Numerical Simulation of the Spatial and Temporal Distribution of Sea Salt Particles on the Regional Scale

  • Research Topic:Numerical Simulation of the Spatial and Temporal Distribution of Sea Salt Particles on the Regional Scale
  • type:Diplomarbeit
  • time:2006
  • tutor:

    Vogel, B., Ekman, A.

  • person in charge:

    Kristina Lundgren

  • links:Volltext (PDF)
  • Sea salt particles have an impact on the global and regional climate by influencing factors such as atmospheric radiation, cloud formation and atmospheric heterogeneous chemistry. For this reason the aim of this study is to introduce a parameterization describing the emission of sea salt particles from the sea surface to the atmosphere for the regional atmospheric predicting model LM‐ART. The particles are assumed to be emitted as dry particles and stay in this way during transport.

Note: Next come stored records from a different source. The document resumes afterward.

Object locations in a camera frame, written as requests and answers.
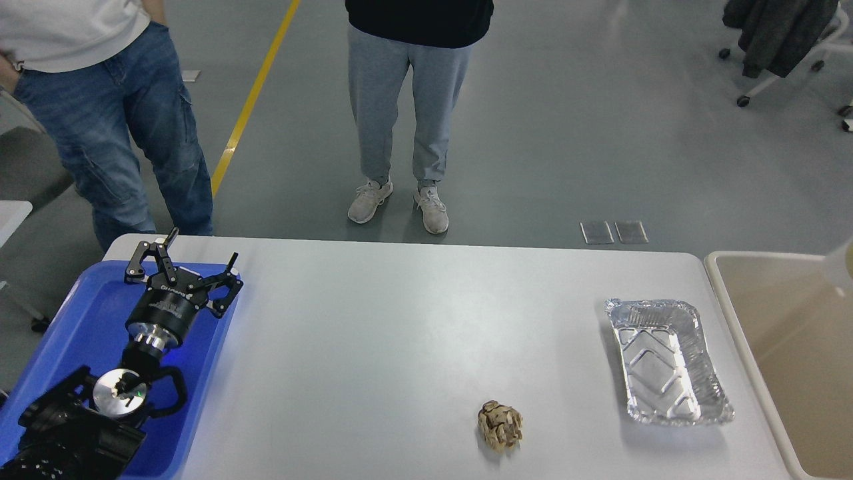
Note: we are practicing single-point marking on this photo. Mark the grey chair left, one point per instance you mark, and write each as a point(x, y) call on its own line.
point(31, 168)

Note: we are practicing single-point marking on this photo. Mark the clear floor plate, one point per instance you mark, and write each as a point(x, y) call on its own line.
point(631, 232)
point(597, 232)

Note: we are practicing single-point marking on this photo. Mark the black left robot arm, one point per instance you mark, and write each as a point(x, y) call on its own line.
point(116, 388)

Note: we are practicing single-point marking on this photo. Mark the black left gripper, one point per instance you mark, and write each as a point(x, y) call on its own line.
point(175, 296)

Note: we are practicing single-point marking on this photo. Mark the person in grey sweatpants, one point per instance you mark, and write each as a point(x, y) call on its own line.
point(432, 41)

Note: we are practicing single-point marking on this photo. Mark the right clear floor plate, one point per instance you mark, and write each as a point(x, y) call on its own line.
point(631, 232)

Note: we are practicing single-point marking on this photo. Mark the crumpled brown paper ball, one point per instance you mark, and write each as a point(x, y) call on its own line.
point(500, 426)

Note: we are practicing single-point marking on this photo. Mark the beige plastic bin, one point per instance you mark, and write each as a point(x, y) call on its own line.
point(792, 329)

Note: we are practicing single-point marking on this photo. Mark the white paper cup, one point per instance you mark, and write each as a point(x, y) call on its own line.
point(837, 267)

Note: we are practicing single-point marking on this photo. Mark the chair with dark jacket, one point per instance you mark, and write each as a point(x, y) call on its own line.
point(776, 36)

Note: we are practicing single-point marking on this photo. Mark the person in blue jeans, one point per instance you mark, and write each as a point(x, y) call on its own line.
point(104, 79)

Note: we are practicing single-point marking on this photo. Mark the left clear floor plate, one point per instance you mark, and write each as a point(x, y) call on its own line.
point(597, 232)

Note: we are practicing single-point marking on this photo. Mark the aluminium foil tray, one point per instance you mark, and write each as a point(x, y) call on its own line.
point(669, 377)

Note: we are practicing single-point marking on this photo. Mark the blue plastic tray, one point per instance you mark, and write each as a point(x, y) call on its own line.
point(89, 331)

The sea salt emission‐parameterization is composed by three parameterizations describing the emission of particles with dry particle diameter Dp between 0.02 μm and 28 μm as a function of the 10‐meter level wind speed and the sea surface temperature. It is seen that the amount of emitted particles with a dry particle diameter less than 1 μm increases with decreasing sea surface temperature while the opposite occurs for particles larger than 0.4 μm. The emission of sea salt particles increases with increasing wind speed. The large particles influence the total mass concentration the most, while the small particles have the largest influence on the total number concentration. For May 28‐29th, 2005 3‐D simulations over an area west of Ireland were performed examining the horizontal and vertical distribution of mass and number concentration of particles as function of temperature, wind speed and time. It is found that both number and mass concentration of sea salt particles are highly dependent on wind speed. Maximum reached mass concentration during this period is 300 μg m‐3 and in number concentration 100 cm‐3. The maximum values both occur when the wind speed over the ocean is strongest. The transport over land is significant for the sea salt particles and it is found that the smallest particles dominate over larger particles over land since the number concentration is large also over land but the mass concentration decreases rapidly over land. Also the vertical mixing of sea salt particles is seen to be most effective for the smallest particles (in the sub micrometer size range). The differences in efficiency in transport of particles are mainly because of varying residence time in the troposphere, longer residence time for the smaller particles and shorter for the larger particles. Interaction with radiation, atmospheric chemistry or cloud processes are not taken into account in this work and will be the aim of future studies.